Je croisais sur Nusa lembogan, au large de Lombok, dernirèe des îles de la Sonde. Une traversée pénible, pleine d’eau et d’ailerons dans le flot. A un moment nous manquons couler. Enfin nous abordons. Les indigènes s’en vont. Le crépuscule vient, immense et plat et rouge, il y a un bar, un seul, des hamacs sour un toit de paille. Au lieu de paresser, nous partons sous les feuilles bruissantes visiter l’île, coupons par le cimetière — on nous a dit, “pas par le cimetière”. Sur les tombes il y a des parapluies ouverts, c’est la mousson, des parapluies achetés au souk de Sanur, Bali. Puis nous marchons sur un chemin de falaise, sur un pont de corde, sur un sentier. Soudain, devant nous, tassé comme un banc de moules, les maisons du village et devant les maisons, les indigènes. Quatre générations, du grand-père aux enfants. Les jeunes se chargent de nous regarder. Ce regard a un sens: nous ne voulons pas de vous. Nous avançons entre les maisons et le silence, comme une mauvaise tache d’encre, s’étend.
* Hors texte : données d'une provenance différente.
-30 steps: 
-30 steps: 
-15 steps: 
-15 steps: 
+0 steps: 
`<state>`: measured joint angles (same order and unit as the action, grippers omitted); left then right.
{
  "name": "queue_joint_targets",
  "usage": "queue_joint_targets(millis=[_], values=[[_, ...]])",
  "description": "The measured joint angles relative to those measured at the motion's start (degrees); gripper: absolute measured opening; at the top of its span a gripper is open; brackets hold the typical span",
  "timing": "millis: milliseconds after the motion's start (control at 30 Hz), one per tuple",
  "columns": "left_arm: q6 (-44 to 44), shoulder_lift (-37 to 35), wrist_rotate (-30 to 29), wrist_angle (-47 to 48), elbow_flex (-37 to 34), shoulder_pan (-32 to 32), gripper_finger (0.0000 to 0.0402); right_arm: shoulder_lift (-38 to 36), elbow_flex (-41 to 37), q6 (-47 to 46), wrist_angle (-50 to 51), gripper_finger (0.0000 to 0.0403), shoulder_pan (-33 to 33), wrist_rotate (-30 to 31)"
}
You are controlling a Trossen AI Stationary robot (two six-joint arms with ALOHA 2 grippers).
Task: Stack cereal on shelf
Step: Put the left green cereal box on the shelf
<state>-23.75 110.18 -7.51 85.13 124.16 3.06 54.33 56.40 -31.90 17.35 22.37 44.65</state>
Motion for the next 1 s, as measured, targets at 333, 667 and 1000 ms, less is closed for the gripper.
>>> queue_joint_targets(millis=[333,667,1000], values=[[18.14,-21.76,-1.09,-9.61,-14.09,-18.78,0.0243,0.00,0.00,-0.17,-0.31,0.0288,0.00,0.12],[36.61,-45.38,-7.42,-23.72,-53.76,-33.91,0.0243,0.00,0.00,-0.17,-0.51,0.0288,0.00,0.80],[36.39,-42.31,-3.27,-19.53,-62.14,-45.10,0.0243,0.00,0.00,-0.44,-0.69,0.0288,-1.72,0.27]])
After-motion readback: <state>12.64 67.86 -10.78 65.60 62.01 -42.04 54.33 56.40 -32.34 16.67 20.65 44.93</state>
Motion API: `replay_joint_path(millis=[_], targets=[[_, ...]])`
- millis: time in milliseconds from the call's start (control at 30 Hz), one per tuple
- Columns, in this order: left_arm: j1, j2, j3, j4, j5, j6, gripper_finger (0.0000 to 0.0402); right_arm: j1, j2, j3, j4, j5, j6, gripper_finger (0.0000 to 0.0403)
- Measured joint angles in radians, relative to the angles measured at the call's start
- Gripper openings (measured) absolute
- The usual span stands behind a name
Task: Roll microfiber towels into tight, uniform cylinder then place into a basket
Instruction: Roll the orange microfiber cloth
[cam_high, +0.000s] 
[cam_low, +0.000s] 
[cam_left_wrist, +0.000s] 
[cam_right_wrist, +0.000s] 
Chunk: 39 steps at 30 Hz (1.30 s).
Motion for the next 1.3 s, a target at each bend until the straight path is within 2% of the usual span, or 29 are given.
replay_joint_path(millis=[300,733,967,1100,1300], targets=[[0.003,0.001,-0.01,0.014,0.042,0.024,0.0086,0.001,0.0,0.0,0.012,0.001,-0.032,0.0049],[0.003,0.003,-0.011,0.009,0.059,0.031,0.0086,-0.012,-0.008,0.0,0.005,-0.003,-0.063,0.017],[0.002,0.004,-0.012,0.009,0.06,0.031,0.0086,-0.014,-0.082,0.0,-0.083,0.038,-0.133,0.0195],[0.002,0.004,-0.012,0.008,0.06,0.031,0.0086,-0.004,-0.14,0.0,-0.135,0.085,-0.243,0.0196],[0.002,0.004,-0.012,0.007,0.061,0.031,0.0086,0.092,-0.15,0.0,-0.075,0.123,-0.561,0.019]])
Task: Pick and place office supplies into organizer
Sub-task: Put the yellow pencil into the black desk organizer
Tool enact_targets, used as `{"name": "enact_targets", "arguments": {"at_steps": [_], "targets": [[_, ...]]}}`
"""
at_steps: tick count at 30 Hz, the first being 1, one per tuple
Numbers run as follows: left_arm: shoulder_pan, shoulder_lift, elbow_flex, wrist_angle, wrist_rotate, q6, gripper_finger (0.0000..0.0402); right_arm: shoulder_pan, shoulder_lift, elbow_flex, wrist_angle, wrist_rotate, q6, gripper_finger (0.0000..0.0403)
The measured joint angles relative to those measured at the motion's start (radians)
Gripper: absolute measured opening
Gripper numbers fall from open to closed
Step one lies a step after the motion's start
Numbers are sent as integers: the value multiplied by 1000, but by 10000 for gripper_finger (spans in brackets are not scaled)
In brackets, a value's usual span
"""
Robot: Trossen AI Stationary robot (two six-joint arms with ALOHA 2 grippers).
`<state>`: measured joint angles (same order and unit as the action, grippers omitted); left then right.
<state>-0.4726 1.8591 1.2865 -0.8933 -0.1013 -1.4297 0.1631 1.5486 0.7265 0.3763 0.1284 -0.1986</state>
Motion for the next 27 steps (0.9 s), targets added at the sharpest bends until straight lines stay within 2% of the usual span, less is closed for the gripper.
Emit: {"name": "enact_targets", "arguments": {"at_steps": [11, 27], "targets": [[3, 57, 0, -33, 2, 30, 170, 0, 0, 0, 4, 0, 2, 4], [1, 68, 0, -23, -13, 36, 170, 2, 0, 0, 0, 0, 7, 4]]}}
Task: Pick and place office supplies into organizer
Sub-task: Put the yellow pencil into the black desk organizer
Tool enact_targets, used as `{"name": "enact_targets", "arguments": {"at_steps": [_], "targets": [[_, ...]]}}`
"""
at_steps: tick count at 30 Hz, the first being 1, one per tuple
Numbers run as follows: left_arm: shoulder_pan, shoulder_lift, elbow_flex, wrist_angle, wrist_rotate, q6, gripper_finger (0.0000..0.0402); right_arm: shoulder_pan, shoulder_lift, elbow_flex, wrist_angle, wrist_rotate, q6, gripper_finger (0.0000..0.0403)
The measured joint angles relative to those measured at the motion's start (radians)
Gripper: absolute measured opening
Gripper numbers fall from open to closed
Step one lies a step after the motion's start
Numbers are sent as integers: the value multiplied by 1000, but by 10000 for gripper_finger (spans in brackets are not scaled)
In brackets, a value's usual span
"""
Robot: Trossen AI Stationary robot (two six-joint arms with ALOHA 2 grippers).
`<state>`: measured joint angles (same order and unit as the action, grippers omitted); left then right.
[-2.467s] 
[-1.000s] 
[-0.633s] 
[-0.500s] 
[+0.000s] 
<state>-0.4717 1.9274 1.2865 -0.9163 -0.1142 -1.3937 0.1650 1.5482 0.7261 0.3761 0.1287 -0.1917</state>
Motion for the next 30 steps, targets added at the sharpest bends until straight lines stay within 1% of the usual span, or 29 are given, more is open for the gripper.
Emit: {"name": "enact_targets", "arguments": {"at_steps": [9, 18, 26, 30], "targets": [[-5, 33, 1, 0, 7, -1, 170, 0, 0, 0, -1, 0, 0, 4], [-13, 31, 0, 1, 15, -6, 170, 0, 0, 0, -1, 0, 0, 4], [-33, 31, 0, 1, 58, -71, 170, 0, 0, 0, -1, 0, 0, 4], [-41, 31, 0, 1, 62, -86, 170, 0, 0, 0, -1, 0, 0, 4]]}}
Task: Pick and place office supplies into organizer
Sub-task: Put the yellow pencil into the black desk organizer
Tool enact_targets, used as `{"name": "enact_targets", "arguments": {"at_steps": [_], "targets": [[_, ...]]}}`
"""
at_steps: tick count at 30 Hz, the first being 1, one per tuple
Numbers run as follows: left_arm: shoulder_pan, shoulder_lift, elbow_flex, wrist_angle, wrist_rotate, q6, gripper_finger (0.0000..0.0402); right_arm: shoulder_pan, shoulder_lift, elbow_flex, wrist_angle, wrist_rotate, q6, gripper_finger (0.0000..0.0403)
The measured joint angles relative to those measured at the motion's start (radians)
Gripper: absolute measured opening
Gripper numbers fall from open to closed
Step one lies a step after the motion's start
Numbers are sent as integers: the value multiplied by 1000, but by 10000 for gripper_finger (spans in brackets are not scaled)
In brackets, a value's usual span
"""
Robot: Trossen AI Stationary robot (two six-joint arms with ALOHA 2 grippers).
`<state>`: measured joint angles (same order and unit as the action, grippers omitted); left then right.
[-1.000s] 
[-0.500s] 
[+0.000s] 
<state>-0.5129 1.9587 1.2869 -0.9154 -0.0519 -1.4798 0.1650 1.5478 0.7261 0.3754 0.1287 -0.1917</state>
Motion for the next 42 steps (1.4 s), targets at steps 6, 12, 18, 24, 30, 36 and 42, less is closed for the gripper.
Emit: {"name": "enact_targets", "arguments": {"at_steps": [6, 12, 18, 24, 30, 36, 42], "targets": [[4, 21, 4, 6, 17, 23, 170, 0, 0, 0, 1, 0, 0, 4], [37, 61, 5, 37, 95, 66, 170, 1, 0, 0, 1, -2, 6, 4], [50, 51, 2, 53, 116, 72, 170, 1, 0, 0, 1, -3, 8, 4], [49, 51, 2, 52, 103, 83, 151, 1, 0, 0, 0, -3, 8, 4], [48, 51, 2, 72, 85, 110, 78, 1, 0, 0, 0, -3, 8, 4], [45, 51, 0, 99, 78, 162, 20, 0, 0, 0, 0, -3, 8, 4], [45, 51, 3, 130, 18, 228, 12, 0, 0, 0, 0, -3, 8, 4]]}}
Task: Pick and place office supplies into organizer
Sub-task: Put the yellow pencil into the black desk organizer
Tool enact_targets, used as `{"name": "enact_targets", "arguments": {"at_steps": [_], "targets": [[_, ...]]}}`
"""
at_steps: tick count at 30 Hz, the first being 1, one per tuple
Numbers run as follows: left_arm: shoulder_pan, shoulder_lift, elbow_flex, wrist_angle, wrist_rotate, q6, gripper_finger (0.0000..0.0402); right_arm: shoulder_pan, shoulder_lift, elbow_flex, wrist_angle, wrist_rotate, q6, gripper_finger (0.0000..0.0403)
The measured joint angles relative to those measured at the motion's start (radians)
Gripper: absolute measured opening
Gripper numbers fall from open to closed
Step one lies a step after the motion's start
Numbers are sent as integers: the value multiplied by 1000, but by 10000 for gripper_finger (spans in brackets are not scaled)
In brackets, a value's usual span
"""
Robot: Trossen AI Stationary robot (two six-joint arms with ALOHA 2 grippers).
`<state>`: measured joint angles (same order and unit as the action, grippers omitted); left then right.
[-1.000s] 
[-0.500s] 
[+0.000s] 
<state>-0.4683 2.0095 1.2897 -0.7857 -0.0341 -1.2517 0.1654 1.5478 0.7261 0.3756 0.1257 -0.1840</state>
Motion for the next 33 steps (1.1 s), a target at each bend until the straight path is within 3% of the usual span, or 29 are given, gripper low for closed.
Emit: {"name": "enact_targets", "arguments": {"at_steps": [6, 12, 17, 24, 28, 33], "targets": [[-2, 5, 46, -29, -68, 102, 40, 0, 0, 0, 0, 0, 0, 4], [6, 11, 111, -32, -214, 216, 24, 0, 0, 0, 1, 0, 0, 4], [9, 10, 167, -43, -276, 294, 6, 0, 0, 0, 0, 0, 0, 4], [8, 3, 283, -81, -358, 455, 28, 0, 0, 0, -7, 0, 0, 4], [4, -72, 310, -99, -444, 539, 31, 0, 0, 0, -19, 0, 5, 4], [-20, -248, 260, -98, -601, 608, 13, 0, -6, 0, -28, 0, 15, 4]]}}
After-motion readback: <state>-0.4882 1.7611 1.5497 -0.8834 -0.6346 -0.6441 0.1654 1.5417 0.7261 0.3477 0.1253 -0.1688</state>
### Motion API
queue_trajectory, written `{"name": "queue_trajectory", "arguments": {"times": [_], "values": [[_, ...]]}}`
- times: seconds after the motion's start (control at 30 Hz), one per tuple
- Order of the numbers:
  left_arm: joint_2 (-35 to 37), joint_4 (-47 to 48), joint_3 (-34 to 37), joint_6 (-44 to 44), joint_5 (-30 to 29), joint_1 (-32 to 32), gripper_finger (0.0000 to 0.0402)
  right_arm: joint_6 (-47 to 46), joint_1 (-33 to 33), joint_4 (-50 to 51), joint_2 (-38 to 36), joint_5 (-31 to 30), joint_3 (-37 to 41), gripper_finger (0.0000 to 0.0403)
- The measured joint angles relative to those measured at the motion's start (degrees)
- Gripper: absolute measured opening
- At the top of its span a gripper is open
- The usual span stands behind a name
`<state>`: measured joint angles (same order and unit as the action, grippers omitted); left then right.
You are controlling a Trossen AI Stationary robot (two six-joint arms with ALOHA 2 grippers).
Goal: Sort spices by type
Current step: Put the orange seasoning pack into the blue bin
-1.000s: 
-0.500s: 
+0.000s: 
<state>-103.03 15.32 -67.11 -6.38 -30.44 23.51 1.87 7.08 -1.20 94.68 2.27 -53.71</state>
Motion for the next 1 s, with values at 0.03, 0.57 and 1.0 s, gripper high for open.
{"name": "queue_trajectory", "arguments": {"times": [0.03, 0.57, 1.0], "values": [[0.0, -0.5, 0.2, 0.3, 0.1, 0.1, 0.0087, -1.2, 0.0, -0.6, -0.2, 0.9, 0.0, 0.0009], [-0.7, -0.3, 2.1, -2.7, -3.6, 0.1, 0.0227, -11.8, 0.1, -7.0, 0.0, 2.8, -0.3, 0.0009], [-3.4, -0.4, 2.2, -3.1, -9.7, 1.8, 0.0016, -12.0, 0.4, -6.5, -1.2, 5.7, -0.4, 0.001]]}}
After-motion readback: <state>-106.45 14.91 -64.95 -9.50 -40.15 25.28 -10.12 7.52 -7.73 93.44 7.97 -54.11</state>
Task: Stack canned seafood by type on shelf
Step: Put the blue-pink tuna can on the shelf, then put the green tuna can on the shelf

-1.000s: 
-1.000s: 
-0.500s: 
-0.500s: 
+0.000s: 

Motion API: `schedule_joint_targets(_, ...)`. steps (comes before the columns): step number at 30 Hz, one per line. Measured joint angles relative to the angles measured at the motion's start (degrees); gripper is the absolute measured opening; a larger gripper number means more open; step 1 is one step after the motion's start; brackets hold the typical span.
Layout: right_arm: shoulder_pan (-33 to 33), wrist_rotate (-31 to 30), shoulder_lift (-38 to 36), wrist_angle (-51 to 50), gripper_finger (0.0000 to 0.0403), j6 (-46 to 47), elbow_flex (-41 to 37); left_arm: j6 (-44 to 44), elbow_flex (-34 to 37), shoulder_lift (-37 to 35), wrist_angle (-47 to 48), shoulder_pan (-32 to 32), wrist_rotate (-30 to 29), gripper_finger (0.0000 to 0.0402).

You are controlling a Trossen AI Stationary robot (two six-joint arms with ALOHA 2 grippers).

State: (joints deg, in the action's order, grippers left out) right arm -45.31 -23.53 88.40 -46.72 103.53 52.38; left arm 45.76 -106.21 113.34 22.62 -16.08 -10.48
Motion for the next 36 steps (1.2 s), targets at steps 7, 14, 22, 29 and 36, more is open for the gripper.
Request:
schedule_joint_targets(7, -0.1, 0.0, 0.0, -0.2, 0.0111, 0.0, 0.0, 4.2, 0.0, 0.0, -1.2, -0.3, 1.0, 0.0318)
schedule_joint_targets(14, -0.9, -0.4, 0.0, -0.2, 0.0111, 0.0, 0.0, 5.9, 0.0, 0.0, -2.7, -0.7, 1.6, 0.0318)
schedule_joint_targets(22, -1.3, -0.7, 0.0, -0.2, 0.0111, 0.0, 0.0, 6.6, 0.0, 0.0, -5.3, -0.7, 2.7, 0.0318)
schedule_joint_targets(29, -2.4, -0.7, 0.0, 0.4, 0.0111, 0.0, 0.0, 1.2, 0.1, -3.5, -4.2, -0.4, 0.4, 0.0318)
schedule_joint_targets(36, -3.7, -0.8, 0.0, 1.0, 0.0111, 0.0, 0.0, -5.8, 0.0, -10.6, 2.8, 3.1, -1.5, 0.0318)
Dans un guide de la région pris à la bibliothèque locale, photographie d’un antre naturel, moussu, couvert de lianes: “là s’engouffrait le chartreux pour méditer, se tenir en solitude.” La cavité est petite, noire, creusée dans le repli du rocher. Et que pouvait trouver le moine dans cette position? L’état qui précède la venue au monde.
Le projet de faire une philosophie-fiction à partir d’une mise en situation calculée. Je me rends dans ce pays, me fourre dans telle ville et laisse faire. A la fois suspect et bizarre. Tourner le dos à ce qu’on connaît, y revenir par des chemins détournés. Comme si le réel dans lequel l’existence quotidienne nous noie était aphone.